Si vous aviez des conseils à donner à des jeunes qui veulent s’établir au Cameroun, et/ou comme entrepreneur, que leur diriez-vous ?

S’il y a des jeunes qui sont en France ou dans d’autres pays occidentaux et qui veulent revenir s’établir au Cameroun, je leur dirai de venir régulièrement au Cameroun pour observer le pays, ne pas rentrer brutalement, ne pas s’attendre à se faire de l’argent aussitôt rentré. Comme dans tous les pays, une affaire qui commence a besoin de temps pour s’établir. Il n’y a pas que l’entrepreneuriat, il y a aussi des emplois qualifiés que des entreprises proposent.
Je suis allé à une réunion mise en place par un jeune (Soirées réseautage NDLR) avec des entreprises partenaires. J’ai été impressionnée par le nombre par le nombre de jeunes camerounais diplômés présents dans la salle. Ce sont des jeunes qui ont fait le choix de rentrer, qui ont fait leurs études à l’étranger, et qui occupent les postes clés dans les entreprises locales, qui sont vifs, intelligents ; J’étais contente de les voir rentrer mettre leur intelligence au service du pays. Mais il ne faut pas s’attendre à ce que le retour soit facile.

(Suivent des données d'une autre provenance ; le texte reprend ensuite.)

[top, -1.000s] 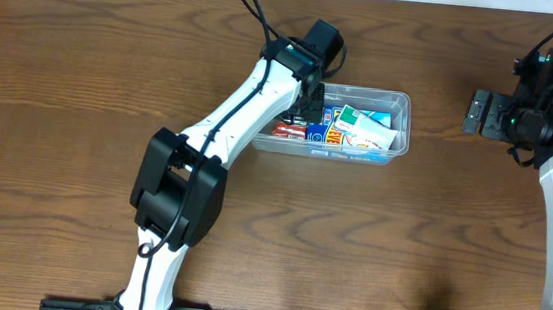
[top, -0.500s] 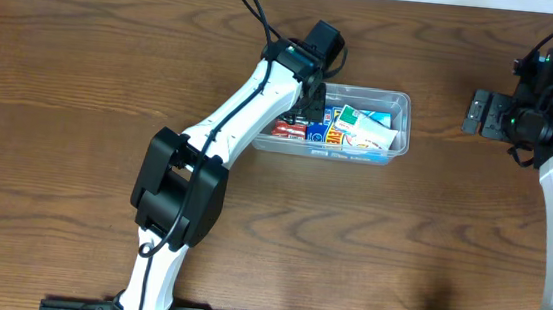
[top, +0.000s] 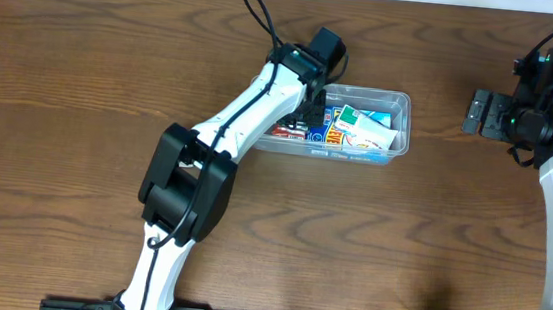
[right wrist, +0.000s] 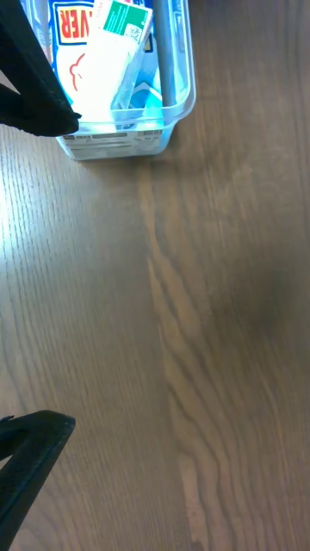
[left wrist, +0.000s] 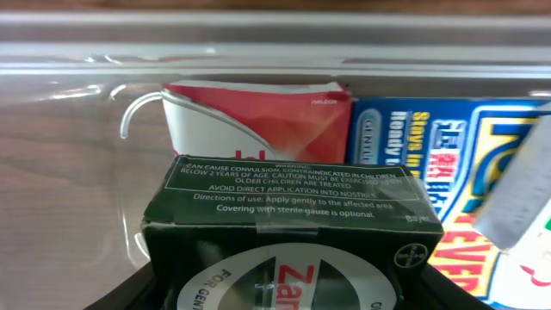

Parallèlement, on peut servir l’Afrique de partout. Si certains n’ont pas la possibilité de rentrer, la seule chose que je leur demande c’est de ne pas oublier le continent. Il a besoin de nous. Et je pense que cette nouvelle année, avec les mouvements que je vois sur le plan politique, économique et social, les choses vont naturellement changer. Et il faut être là quand ça change.